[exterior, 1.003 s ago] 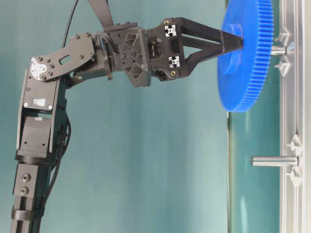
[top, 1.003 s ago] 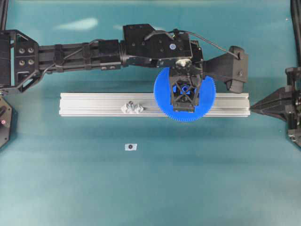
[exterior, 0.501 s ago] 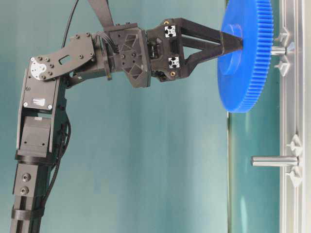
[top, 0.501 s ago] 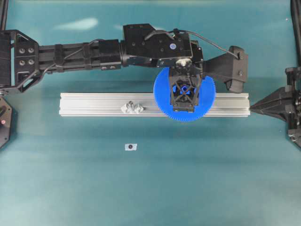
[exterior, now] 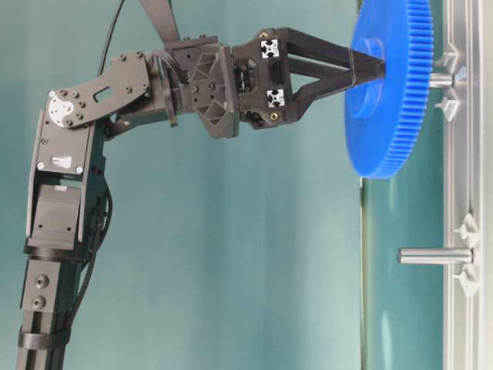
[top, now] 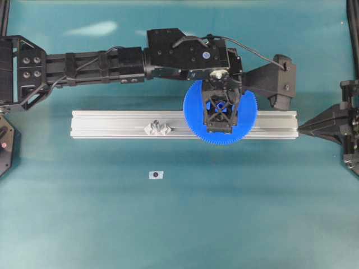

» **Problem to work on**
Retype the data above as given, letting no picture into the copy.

» **Exercise answer**
[exterior, 1.003 s ago] 
[top, 1.003 s ago] 
[exterior, 0.501 s ago] 
[top, 0.501 s ago] 
[exterior, now] 
[top, now] 

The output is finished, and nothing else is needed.